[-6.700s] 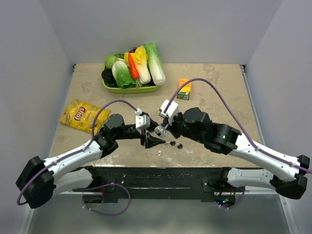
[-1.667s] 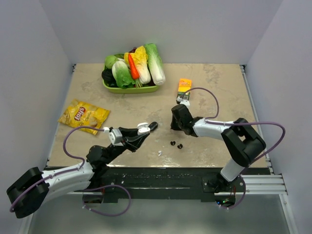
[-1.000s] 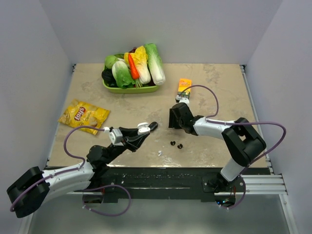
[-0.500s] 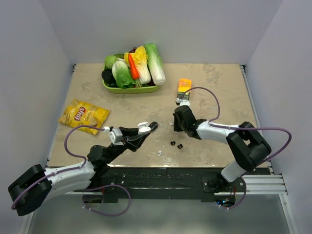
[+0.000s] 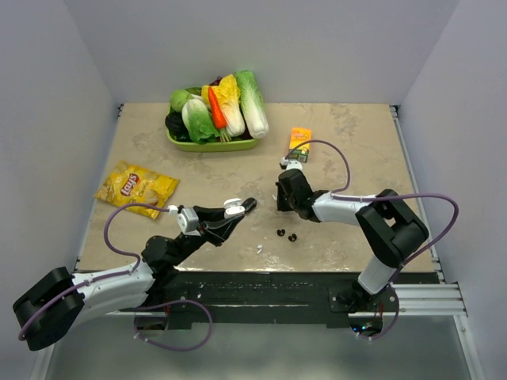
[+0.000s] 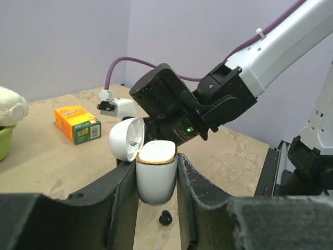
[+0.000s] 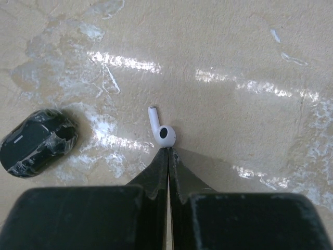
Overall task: Insert the wireless bluetooth earbuds into the charging case
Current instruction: Adjust the earbud at the center of the board.
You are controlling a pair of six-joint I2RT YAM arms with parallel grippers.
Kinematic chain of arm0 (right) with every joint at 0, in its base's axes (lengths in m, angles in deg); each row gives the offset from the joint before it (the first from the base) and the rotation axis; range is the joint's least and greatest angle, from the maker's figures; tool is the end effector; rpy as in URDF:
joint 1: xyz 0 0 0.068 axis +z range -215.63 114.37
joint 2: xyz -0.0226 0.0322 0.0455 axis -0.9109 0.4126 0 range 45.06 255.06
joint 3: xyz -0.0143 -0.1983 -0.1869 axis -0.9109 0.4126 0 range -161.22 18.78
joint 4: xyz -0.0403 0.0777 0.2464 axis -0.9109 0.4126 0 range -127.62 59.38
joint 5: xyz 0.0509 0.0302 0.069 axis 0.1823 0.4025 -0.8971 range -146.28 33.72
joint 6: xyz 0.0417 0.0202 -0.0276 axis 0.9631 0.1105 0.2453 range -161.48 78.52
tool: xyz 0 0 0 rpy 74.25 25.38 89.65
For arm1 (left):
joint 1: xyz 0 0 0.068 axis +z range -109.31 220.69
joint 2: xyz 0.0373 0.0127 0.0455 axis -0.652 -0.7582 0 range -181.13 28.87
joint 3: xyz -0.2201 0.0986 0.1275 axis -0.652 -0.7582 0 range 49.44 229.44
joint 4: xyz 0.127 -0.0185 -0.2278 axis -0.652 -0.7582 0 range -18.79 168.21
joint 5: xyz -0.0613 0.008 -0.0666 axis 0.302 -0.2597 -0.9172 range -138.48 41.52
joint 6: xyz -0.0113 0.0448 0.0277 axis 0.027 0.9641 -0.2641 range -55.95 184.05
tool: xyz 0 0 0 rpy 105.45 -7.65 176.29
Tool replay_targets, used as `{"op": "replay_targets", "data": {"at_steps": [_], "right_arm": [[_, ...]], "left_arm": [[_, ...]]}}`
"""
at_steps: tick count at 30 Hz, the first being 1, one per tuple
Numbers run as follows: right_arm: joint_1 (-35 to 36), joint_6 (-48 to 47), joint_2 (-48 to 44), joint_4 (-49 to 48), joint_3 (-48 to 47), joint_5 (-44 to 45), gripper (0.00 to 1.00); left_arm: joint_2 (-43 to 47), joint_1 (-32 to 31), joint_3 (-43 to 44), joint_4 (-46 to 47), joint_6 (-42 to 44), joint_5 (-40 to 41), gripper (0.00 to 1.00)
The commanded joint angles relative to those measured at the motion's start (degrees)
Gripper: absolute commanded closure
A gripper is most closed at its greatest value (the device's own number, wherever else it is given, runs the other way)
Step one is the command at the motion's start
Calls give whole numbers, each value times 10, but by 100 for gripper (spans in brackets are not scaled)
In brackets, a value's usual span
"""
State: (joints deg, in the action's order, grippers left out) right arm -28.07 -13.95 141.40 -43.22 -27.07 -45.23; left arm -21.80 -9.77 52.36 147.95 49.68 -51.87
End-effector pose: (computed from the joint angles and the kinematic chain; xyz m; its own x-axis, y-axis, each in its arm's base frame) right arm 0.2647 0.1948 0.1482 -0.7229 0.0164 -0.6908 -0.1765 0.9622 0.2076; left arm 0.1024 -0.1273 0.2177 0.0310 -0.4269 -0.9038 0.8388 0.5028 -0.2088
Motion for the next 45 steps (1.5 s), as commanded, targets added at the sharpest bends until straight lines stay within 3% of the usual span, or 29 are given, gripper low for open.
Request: {"op": "replay_targets", "data": {"at_steps": [1, 15, 38, 45], "right_arm": [[1, -7, 28, 21, -30, 27, 100], [-4, -15, 61, 41, -78, 66, 86], [-29, -23, 132, 54, -155, 64, 79], [-36, -9, 72, 54, -121, 66, 77]], "left_arm": [[1, -3, -53, 51, -1, -2, 100], [9, -3, -56, 44, 1, -1, 100], [0, -3, -63, 56, -2, 0, 100], [-8, -3, -63, 62, -6, -5, 100]]}}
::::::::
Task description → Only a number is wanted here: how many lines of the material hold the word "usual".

Answer space → 2